Din dışı cscrlerine gelince: Sağlam teknikli, zarif, hisli, coşkun ve canlı eserlerdir. Klasik üslüpdan da hiç ayrılmamıştır.
Zekâîzâde Hafız Ahmed Efendi'nin ölmüş olan bazı eserleri yeniden hayata kavuşturmakla da Türk mûsikîsine büyük hizmetleri geçmiştir, işte bazı misaller:
Dede'nin Lenk Fahte usulündeki Şehnazbuselik Beste'si unutulmuş, dolayısıyla ölmüştür. Ahmed Efendi, bunu yeniden ve Dede'nin üslubuyla veya bu üsluba en yakın şekilde yeniden bestelemiş, ancak üzerine yine Dede'nin adım yazmıştır. Mushaf demek hatadır ol safha-i cemaîe. Yine Dede'nin: Gonca-i hurşidine şebnem kadar yar olmadık mısra'ı ile başlayan Hicaz Hümayun, Devr-i Revan Beste'si ve yine Dede'nin Hicaz Hümayun ağır semaîsi:
" Etmezem ikrar-ı aşkı saklarım canım gibi"

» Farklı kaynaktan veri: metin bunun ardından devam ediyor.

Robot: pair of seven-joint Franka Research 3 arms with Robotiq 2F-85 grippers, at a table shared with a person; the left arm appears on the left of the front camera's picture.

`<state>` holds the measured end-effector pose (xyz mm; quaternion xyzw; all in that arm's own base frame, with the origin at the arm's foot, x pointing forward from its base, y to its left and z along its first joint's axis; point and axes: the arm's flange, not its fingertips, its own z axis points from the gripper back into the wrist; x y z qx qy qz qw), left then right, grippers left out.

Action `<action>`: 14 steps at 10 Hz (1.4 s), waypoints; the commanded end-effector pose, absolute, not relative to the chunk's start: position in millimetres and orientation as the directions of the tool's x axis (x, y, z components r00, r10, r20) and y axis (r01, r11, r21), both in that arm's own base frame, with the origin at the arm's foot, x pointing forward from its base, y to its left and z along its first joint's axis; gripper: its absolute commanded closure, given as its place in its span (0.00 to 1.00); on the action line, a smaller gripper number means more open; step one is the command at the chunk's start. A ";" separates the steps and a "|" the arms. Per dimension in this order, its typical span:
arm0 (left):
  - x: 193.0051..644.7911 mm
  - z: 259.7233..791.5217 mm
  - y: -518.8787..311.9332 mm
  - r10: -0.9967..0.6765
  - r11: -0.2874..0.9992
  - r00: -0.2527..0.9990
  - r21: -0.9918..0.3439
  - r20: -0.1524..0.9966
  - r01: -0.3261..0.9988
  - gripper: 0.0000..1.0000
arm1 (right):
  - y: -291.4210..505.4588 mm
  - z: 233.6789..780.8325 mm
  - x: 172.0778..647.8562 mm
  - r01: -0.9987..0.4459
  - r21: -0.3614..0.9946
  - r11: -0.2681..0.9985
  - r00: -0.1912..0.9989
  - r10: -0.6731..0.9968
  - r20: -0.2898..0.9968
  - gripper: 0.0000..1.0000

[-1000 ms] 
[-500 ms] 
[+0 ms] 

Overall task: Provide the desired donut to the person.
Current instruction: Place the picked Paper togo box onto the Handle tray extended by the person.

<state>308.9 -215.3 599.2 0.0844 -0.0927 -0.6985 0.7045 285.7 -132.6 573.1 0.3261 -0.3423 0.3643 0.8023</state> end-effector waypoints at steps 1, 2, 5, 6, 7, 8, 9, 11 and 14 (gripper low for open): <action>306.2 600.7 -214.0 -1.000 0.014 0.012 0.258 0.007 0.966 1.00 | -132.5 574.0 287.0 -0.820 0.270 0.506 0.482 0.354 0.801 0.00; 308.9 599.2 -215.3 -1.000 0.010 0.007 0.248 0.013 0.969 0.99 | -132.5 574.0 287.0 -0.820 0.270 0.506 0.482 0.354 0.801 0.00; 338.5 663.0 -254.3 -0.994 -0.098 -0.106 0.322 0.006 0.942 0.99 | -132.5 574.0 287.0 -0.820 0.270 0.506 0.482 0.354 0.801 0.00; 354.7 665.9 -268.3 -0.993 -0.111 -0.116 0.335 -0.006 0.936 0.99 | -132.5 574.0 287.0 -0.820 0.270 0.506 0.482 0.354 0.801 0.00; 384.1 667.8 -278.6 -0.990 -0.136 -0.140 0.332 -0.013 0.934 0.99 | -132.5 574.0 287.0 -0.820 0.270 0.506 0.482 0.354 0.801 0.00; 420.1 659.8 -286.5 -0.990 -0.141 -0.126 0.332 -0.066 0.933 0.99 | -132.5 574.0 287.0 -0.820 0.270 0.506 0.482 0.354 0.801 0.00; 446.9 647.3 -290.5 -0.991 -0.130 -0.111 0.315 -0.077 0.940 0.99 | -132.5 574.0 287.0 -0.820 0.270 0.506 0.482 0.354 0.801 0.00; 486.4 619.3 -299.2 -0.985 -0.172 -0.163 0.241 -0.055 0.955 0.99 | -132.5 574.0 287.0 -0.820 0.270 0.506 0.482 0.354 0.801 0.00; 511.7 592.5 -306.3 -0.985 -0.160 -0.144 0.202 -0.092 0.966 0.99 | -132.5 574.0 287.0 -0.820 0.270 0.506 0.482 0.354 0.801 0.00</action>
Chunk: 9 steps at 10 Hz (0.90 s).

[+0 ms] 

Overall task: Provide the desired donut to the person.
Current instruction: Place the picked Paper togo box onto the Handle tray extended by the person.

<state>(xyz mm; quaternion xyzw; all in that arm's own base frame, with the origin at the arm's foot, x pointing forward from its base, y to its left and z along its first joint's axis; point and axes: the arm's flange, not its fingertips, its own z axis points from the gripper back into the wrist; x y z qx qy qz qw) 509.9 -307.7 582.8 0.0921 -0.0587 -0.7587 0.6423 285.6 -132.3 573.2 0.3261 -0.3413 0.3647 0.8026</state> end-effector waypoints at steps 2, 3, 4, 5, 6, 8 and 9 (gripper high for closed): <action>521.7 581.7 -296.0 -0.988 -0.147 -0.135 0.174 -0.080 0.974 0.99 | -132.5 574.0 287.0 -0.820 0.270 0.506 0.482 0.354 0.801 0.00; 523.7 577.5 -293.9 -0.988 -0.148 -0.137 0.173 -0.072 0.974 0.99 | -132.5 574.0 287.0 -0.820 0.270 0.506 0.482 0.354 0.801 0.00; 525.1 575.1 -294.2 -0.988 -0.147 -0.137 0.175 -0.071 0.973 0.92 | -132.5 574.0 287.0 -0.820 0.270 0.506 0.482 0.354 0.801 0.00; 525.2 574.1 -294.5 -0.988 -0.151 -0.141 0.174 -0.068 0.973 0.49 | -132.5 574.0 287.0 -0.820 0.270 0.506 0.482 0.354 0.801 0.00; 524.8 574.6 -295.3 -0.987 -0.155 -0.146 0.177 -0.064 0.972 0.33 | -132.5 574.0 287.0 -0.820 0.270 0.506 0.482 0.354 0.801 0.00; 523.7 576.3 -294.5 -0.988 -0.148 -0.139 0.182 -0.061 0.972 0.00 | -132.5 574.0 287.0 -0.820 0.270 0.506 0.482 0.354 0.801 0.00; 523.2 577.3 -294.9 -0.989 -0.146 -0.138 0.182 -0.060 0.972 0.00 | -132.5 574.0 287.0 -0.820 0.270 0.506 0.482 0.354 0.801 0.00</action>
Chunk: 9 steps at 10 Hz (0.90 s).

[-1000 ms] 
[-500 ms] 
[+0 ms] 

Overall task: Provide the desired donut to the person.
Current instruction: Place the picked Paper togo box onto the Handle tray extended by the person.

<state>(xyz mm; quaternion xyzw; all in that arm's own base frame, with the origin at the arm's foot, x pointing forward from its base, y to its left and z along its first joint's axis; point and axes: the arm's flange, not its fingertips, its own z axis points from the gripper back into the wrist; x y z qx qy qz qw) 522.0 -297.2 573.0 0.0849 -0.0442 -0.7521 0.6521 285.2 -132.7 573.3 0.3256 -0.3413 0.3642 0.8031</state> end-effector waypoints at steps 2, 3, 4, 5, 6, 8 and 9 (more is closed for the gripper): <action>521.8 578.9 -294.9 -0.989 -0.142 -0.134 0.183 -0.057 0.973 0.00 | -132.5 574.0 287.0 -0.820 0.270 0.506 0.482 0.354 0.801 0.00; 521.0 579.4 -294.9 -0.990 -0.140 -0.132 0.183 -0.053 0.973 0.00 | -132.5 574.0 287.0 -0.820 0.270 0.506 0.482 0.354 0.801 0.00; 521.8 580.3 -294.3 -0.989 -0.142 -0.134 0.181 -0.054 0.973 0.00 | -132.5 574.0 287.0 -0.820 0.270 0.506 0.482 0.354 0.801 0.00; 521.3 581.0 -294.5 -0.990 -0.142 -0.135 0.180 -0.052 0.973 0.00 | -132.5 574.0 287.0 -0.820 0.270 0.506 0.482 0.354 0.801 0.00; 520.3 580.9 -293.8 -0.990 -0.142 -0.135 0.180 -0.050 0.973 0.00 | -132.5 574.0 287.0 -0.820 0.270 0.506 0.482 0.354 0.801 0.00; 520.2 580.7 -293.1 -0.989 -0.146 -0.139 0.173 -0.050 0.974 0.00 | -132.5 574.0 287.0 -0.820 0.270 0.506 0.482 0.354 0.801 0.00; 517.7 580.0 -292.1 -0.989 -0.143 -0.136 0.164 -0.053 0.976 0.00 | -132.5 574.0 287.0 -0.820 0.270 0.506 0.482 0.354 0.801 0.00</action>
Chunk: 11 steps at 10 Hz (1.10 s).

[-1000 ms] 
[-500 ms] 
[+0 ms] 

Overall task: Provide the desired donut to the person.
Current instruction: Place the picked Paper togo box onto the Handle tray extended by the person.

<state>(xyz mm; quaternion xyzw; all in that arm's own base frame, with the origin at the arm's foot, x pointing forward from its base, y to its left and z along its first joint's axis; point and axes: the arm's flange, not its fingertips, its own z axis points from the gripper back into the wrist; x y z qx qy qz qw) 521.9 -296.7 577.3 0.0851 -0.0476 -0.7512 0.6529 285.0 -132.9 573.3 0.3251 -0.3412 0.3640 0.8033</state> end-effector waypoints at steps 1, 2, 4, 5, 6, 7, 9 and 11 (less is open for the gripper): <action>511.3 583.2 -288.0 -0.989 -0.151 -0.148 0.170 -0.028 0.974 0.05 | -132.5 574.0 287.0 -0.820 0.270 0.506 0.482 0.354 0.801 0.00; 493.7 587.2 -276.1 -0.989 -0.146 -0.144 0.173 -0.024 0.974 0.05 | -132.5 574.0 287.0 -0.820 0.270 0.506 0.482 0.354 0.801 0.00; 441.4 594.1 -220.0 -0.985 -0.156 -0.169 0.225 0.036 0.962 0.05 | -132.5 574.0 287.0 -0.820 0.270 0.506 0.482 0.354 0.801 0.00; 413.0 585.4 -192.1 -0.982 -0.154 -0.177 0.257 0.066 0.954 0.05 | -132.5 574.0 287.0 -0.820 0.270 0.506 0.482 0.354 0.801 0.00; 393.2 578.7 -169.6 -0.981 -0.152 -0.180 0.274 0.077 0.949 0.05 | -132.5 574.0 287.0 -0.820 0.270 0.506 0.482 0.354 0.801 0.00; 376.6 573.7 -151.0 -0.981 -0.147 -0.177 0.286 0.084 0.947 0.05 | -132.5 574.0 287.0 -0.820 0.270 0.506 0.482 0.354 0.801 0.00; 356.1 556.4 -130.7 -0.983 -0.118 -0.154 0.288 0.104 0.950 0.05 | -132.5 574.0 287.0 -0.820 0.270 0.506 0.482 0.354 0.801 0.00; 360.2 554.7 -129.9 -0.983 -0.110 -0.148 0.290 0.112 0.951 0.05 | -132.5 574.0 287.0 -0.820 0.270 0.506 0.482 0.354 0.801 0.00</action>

eserler. Hafız Ahmed Efendi'nin bestelediği, önce de söylediğimiz gibi üzerine Dede'nin ismini yazıp, unutulmaktan, ölmekten kurtardığı eserlerdir.
Ahmed Efendi'nin bazı özelliklerinden de bahsetmek yerinde olur. Dinî mûsikîyi din dışı mûsikîden daha fazla önemsemiş, daima birinci planda tutmuştur. Bu konuda, son derece titizdi. Hayatında hiçbir zaman madde ile fazla uğraşmamıştır. Bu arada şunu da belirtelim ki: Kendisiyle aynı zamanda yaşamış bir başka Hafız Ahmed Efendi, vardır. Ancak buna "Gazelhan Hafız Ahmed" derlerdi. Plaklara bir hayli klasik eser ve gazeller okumuştur. Bazı kayıtlarda her iki Ahmed Efendi karıştırılmaktadır. Zekâîzâde'nin plaklara gazel okuduğu, klasik eser okuduğu gerçek değildir. Zekâîzâde Hafız Ahmed Efendi, mutlak kulak (oreille absolu) sahibi idi. Şehir hattı vapurlarının düdüklerinden tanır ve bunların öttükleri zamanda hangi akordda hangi perdeyi tuttuğunu söylerdi. Bu durumun çok kereler denendiğini ve her seferinde de diyapazon kadar net cevaplar alındığını Sadeddin Heper hocamdan dinlemiştim.